えらく物騒な遺骨が出土していますが、このロンゴバルド族は好戦的な民族として知られ、568年にスカンディナヴィア半島からイタリアに侵入。
今日の北イタリアにロンゴバルド王国を建国しました。
その後、774年に初代神聖ローマ皇帝のカール大帝の軍によって滅ぼされています。
調査の結果、埋葬された男性は40〜50歳と推定されており、右腕は前半部から先が切断され、代わりにナイフが置かれていました。
鈍器による外傷で手が切断されたと断定されていますが、その原因や方法は正確には分かっていません。
研究主任のイレアナ・ミカレッリ(Ileana Micarelli)氏は、次のように述べています。
「一つの可能性として、医療上の理由でやむなく前腕を切断したことが挙げられます。
おそらく、不慮の落下などにより右腕を骨折し、治癒不可能な重症となったのかもしれません。
また一方で、ロンゴバルドの戦士に特有の文化を考えると、戦闘による右腕の喪失も十分にあり得ます」
そして詳しく調べていく中で、ナイフを装着していたと見て間違いない数々の証拠が見つかり始めました。
まず、上の図でも示されているように、切断部の先端にD字型のバックルと、革製と見られる分解された有機物が発見されました。
ここから、切断部に革製の覆いを被せ、バックルでナイフを固定していた可能性が浮上しています。
さらに、切断部の尺骨(しゃっこつ、手首から肘にかけて2本ある骨のうちの小指側)に、骨棘(こつきょく、関節面の軟骨が肥大増殖・硬化してトゲのようになる症状)が見られました。
これは、骨に力学的な圧力負荷がかかっていたことを示します。
それから、右側の歯がひどく磨耗しており、エナメル質の大部分がすり減っていました。加えて、右肩の骨にC字型の奇妙な隆起が見つかっています。
これは、何を意味するのでしょう?
研究チームによると、切断部に装着した義手用のストラップは、右肩を経由して、最終的に右側の歯で固定されていたというのです。
肩の隆起は、男性がストラップを締めるために頻繁に右肩を伸ばしていたことが原因で、その動きにともない右の歯もすり減っていたと見られます。
また、骨の治癒がかなり進んでいることから、腕の切断後も長い間生きていたことがうかがえます。

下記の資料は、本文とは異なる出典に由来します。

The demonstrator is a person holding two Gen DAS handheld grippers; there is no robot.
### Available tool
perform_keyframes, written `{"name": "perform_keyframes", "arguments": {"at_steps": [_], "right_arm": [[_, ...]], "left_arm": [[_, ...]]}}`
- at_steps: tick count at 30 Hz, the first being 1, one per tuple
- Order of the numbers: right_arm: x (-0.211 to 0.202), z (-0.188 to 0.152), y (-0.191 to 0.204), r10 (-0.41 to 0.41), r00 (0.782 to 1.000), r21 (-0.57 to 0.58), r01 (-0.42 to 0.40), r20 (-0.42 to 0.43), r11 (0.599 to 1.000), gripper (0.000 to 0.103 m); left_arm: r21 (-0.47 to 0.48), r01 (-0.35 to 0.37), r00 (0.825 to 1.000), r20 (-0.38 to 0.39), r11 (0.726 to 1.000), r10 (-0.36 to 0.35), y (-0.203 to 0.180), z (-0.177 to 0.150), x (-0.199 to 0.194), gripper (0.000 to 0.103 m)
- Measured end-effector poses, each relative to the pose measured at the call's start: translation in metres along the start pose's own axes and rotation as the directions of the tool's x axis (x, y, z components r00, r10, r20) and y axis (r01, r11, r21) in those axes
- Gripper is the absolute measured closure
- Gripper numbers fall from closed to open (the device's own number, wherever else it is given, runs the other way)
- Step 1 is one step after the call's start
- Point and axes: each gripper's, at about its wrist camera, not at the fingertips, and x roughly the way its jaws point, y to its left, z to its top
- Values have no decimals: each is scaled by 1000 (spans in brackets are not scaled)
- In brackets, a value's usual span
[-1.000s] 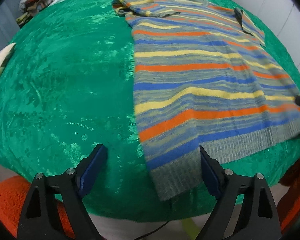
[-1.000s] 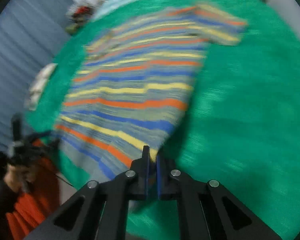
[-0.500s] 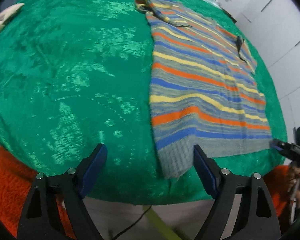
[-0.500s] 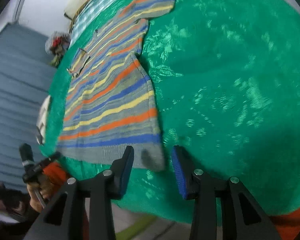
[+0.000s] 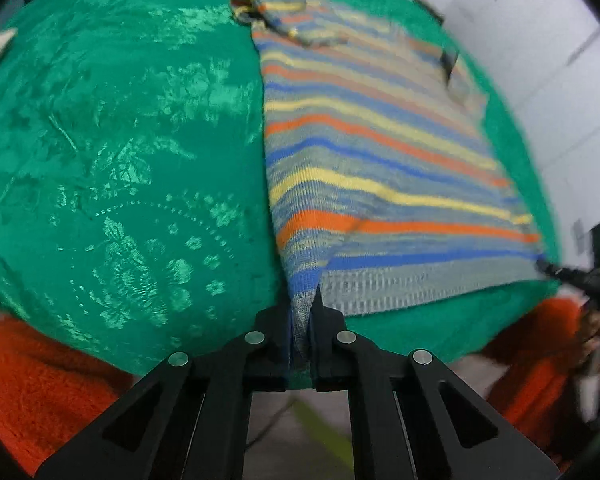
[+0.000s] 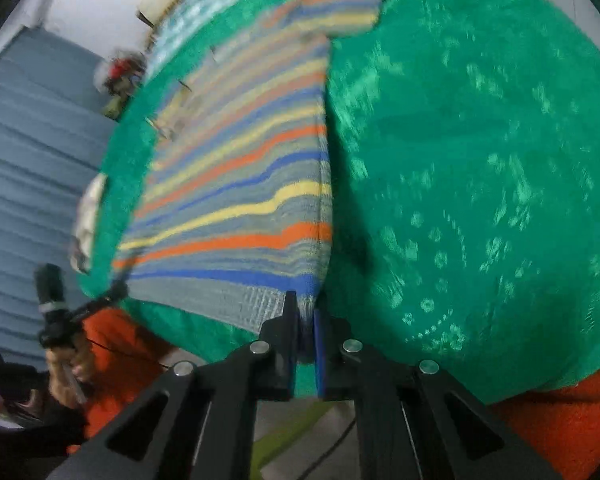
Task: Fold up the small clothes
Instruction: 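Grasp the sweater hem with both grippers and pull it to straighten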
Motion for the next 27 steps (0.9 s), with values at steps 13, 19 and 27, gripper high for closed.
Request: {"name": "perform_keyframes", "arguments": {"at_steps": [13, 19, 27], "right_arm": [[25, -13, 4, -112, 994, -23, 111, -15, 993, 97], [32, -11, 5, -139, 990, -33, 139, -19, 990, 97], [33, -14, 16, -206, 979, -71, 205, -7, 976, 96]], "left_arm": [[31, -155, 988, -3, 987, 155, -20, -5, 22, 99], [31, -159, 987, 8, 987, 159, -13, -11, 20, 99], [81, -214, 977, 20, 973, 213, -23, -17, 20, 92]]}}
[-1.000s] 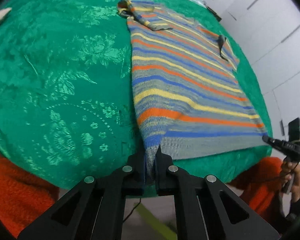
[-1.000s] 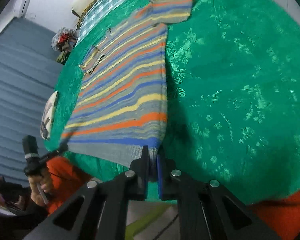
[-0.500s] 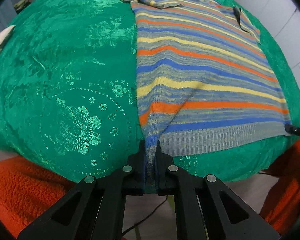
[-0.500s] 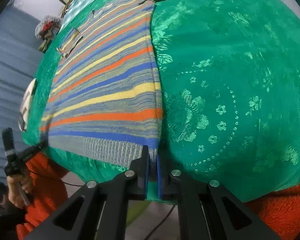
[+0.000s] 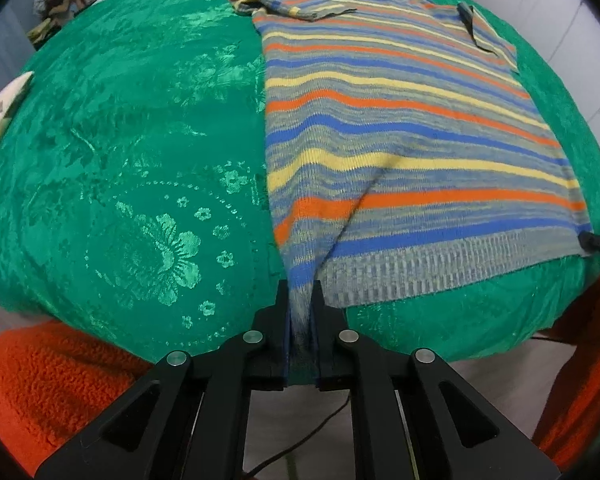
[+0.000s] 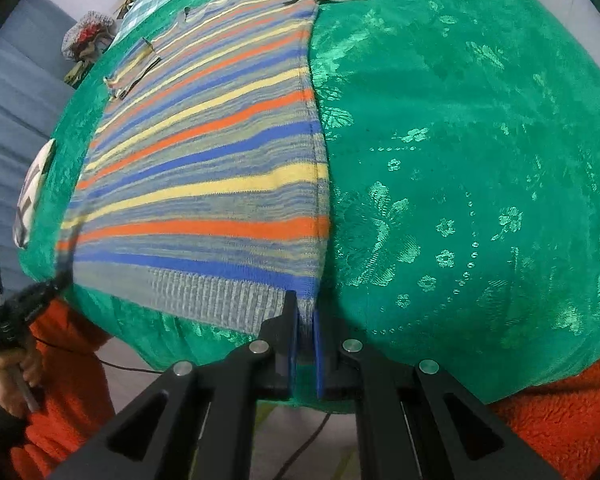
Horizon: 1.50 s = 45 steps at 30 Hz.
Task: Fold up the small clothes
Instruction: 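Grasp the sweater hem with both grippers and pull it to straighten, then release the hem and move the right gripper to the folded sleeve, then grasp the sleeve cuff with the right gripper and pull it outward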
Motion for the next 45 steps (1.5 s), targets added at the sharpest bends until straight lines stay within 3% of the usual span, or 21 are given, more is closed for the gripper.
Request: {"name": "perform_keyframes", "arguments": {"at_steps": [2, 6, 9, 13, 17, 21, 23, 26, 28, 30, 32, 34, 36, 38, 40, 41, 45], "right_arm": [[-2, 0, 2, -22, 1000, -3, 22, -2, 1000, 95], [-9, -4, 2, -49, 999, -2, 49, -19, 999, 80], [-23, -9, -4, -73, 997, 16, 73, -9, 997, 65], [-50, -10, -14, -139, 989, 36, 138, 40, 990, 64], [-84, 1, -10, -226, 964, 13, 226, 138, 974, 64], [-102, 21, 17, -210, 948, -77, 234, 238, 969, 58], [-93, 29, 35, -177, 951, -125, 213, 255, 969, 57], [-60, 34, 58, -102, 968, -206, 151, 230, 967, 57], [-30, 27, 64, -86, 981, -241, 128, 176, 962, 57], [0, 14, 60, -106, 992, -266, 121, 67, 956, 57], [8, -1, 52, -120, 993, -291, 115, 1, 950, 57], [-10, -3, 46, -93, 995, -312, 81, -24, 947, 57], [-37, 14, 37, -77, 997, -327, 80, 22, 941, 57], [-60, 48, 30, -123, 984, -377, 164, 131, 912, 55], [-69, 96, 27, -167, 946, -450, 282, 277, 848, 45], [-66, 118, 28, -177, 928, -486, 326, 327, 811, 44], [-9, 192, 29, -248, 890, -641, 449, 383, 623, 45]], "left_arm": [[-11, -9, 1000, -8, 1000, 9, 1, -1, -2, 87], [-18, -56, 998, -14, 998, 55, 6, -10, -12, 41], [-29, -80, 997, -7, 996, 80, 12, -16, -24, 39], [-88, -102, 993, 51, 991, 107, 26, -11, -50, 38], [-120, -69, 983, 160, 990, 88, 30, 15, -81, 31], [-61, -40, 965, 256, 997, 55, 7, 51, -88, 25], [-18, -28, 961, 275, 999, 32, -11, 63, -76, 22], [13, -9, 973, 233, 1000, 6, -29, 69, -39, 22], [40, -30, 987, 159, 999, 24, -38, 56, -9, 22], [105, -88, 996, 38, 991, 84, -42, 35, 23, 21], [161, -128, 990, 83, 979, 116, -42, 15, 18, 18], [208, -172, 984, 72, 963, 160, -41, 4, 5, 13], [202, -194, 979, 98, 960, 178, -36, -3, -10, 14], [155, -213, 969, 156, 965, 189, -27, -5, -29, 14], [78, -210, 964, 182, 975, 193, -18, 1, -40, 14], [31, -198, 963, 189, 980, 189, -11, 5, -44, 14], [-104, -161, 966, 185, 981, 179, 14, 19, -49, 14]]}}
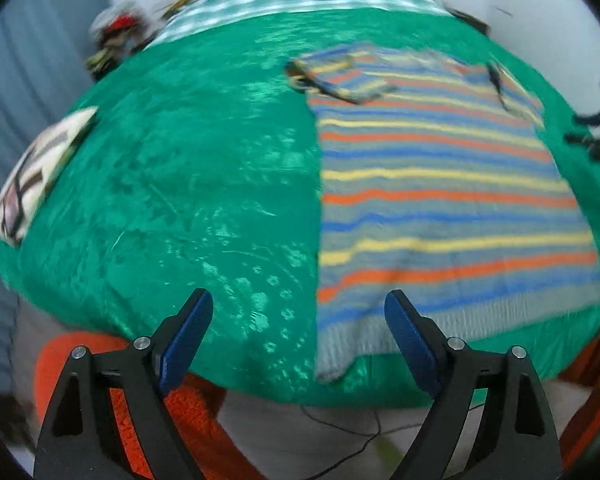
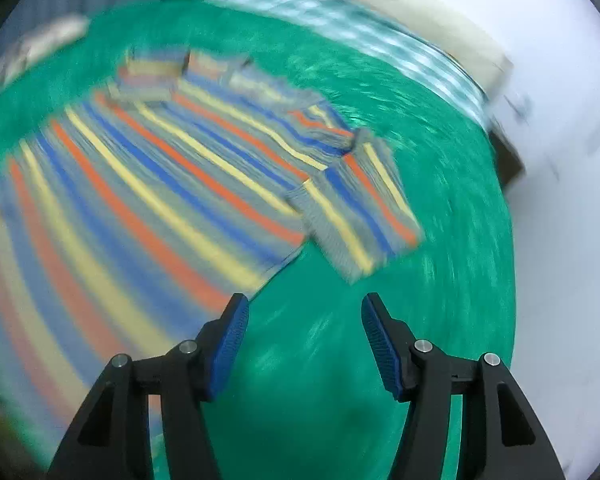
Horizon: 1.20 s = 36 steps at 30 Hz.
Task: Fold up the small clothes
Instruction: 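Grasp the sleeve cuff with the right gripper and pull it outward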
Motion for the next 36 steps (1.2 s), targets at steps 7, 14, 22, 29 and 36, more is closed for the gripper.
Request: {"name": "perform_keyframes", "arguments": {"at_steps": [7, 14, 22, 29, 36], "right_arm": [[85, 33, -28, 18, 999, 36, -16, -49, 999, 101], [29, -32, -188, 122, 981, 724, -193, 150, 662, 100], [25, -124, -259, 254, 905, 922, -374, 341, 95, 100], [35, -170, -251, 310, 919, 968, -252, 243, -13, 100], [51, -181, -227, 293, 956, 986, -64, 15, 155, 101]], "left_arm": [[-64, -78, 993, -89, 995, 72, 21, -11, 20, 15], [-95, -60, 991, -123, 994, 48, 22, -11, 27, 15], [-55, -27, 992, -125, 998, 19, -2, -8, 18, 15], [-29, -30, 992, -124, 999, 26, -11, -10, 14, 15], [21, -44, 988, -145, 999, 46, -21, -15, 18, 15]]}}
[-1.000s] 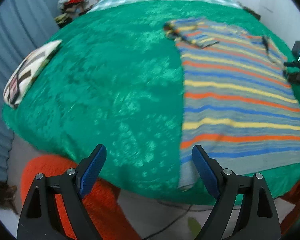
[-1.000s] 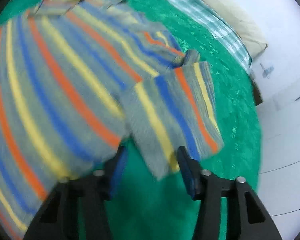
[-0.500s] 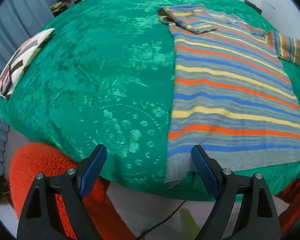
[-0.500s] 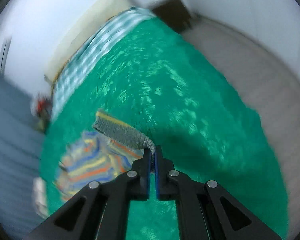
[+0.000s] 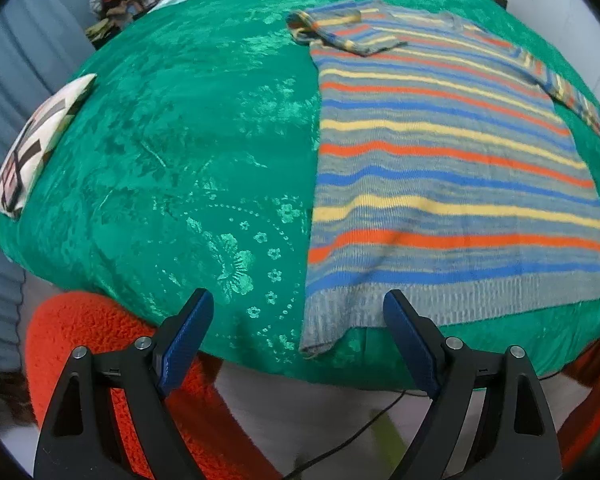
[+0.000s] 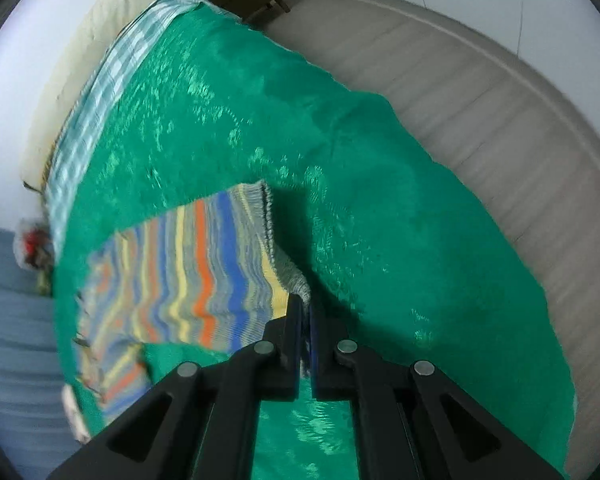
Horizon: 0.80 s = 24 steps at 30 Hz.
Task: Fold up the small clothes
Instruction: 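Grasp the sleeve cuff with the right gripper and pull it outward, then release the cuff and move the left gripper to the other sleeve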
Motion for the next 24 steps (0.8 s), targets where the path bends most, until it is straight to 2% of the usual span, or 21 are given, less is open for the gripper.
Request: {"name": "perform_keyframes", "arguments": {"at_steps": [3, 5, 6, 7, 8, 9, 12, 13, 14, 16, 17, 18, 19, 20, 21, 22, 23, 24], "right_arm": [[1, -4, 14, -81, 996, -99, 85, 36, 991, 101], [2, -9, 26, -143, 987, -182, 154, 70, 971, 99], [2, -14, 33, -180, 979, -227, 198, 96, 954, 96], [-2, -19, 38, -208, 970, -260, 235, 127, 936, 87], [-7, -25, 44, -231, 959, -286, 270, 164, 919, 83], [-15, -32, 50, -229, 951, -307, 286, 208, 908, 80], [-33, -47, 70, -194, 931, -377, 307, 308, 874, 80], [-33, -50, 76, -164, 934, -405, 290, 319, 867, 80], [-29, -52, 82, -115, 946, -441, 247, 304, 863, 80], [-12, -48, 88, -102, 962, -464, 213, 252, 860, 80], [-1, -48, 85, -129, 966, -469, 222, 222, 855, 80], [10, -48, 77, -179, 964, -462, 252, 197, 851, 80], [15, -49, 67, -210, 960, -446, 273, 185, 852, 85], [11, -52, 58, -205, 958, -426, 273, 198, 862, 85], [3, -57, 53, -224, 949, -412, 300, 222, 860, 85], [-6, -65, 52, -269, 929, -403, 355, 253, 844, 79], [-17, -75, 52, -288, 913, -398, 388, 287, 832, 78], [-33, -90, 51, -263, 912, -399, 378, 314, 835, 77]], "left_arm": [[12, -11, 1000, 8, 1000, 11, -1, 0, -2, 15], [12, -15, 1000, 15, 1000, 15, 0, 0, -3, 15], [11, -18, 1000, 17, 1000, 17, 1, 0, -3, 15], [9, -19, 1000, 17, 1000, 19, 2, 0, -4, 15], [7, -20, 1000, 16, 1000, 20, 3, 0, -4, 15], [3, -21, 1000, 16, 1000, 21, 3, 0, -4, 15], [-5, -15, 1000, 12, 1000, 15, 2, 1, -2, 15], [-2, -6, 1000, 7, 1000, 6, 0, 3, 0, 15], [3, 0, 1000, 4, 1000, 0, -3, 5, 1, 15], [26, 8, 1000, 16, 1000, -8, -12, 12, 0, 15], [40, 12, 999, 31, 999, -13, -17, 16, -2, 15], [58, 12, 999, 46, 998, -15, -23, 21, -5, 15], [81, 13, 998, 63, 997, -18, -29, 27, -7, 14], [98, 16, 997, 77, 995, -23, -34, 32, -8, 14], [115, 20, 995, 93, 993, -31, -38, 37, -9, 12], [126, 27, 993, 111, 992, -42, -43, 44, -9, 11], [132, 38, 991, 124, 990, -54, -46, 51, -7, 10], [139, 53, 988, 139, 989, -73, -49, 58, -4, 9]]}}
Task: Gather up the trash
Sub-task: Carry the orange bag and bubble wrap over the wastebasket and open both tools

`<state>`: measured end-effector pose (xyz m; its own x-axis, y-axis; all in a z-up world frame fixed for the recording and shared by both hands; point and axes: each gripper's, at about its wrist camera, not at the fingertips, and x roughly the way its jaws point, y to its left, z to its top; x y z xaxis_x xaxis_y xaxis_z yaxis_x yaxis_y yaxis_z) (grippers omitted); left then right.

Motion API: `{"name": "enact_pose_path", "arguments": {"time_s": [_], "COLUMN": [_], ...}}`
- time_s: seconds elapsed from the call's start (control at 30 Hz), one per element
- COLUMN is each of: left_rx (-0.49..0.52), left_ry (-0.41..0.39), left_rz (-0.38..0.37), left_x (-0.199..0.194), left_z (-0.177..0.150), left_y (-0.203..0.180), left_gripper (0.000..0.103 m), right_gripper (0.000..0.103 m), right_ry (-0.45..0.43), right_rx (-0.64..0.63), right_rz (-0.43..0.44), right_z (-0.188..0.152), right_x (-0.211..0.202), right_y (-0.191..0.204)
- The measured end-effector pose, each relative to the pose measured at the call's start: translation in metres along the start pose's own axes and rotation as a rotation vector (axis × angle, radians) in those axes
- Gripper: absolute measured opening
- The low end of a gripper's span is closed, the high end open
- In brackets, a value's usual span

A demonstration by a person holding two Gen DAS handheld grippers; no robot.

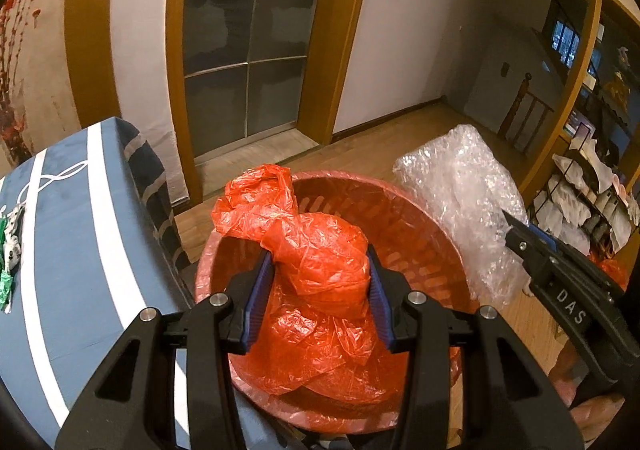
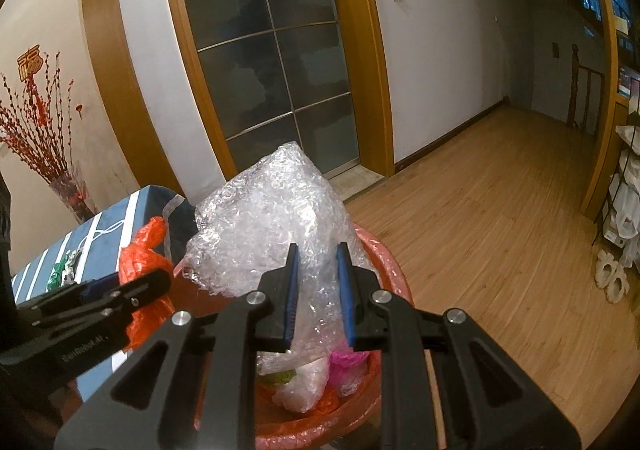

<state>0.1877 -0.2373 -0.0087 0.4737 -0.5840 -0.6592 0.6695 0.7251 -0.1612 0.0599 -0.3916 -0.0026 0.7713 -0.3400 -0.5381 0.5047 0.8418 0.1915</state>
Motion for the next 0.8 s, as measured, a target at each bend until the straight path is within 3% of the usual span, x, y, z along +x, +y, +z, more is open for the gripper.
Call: {"name": "enact_pose_path", "arguments": {"time_s": [0.23, 0.37, 0.63, 0.8], "left_rx": [0.008, 0.008, -0.019, -0.019], "left_ry": [0.020, 0.035, 0.052, 0.049], "left_rz": [-0.012, -0.011, 0.024, 0.101], "left_x": [0.009, 0.013, 0.012, 0.005], "left_z": [-0.001, -0.003, -0.012, -0.021], "left_y": [-0.001, 0.001, 0.017, 0.029], "left_gripper": [0.045, 0.052, 0.069, 0.078], "right_gripper": [0.021, 0.025, 0.048, 0.064], "right_ry": [0.011, 0.026, 0.037, 0.022], "right_rx": [0.038, 0.055, 0.060, 0.023], "right_rz": [0.028, 0.048, 0.037, 0.008], "right_z": [0.002, 0.002, -0.001, -0.005], "right_x": [0.008, 0.014, 0.014, 0.009], "right_y": [-0.004, -0.007, -0.011, -0.007]}}
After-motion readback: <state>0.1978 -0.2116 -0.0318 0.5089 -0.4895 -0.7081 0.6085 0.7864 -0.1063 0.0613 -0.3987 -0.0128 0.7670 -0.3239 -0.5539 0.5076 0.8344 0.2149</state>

ミカレッリ氏は「抗生物質が普及する以前の時代で、これは驚くべき生存率を示している」と述べています。
怪我をきっかけに自身を改造するというのは、ファンタジーのネタだけのように思いますが、義手をもちいた実在の戦士としては、中世ドイツの騎士「鉄腕ゲッツ」なども有名です。
医療技術が未熟な時代でも、しぶとく生き残り独創的な改造を自身に施して戦った戦士は意外と多いのかもしれません。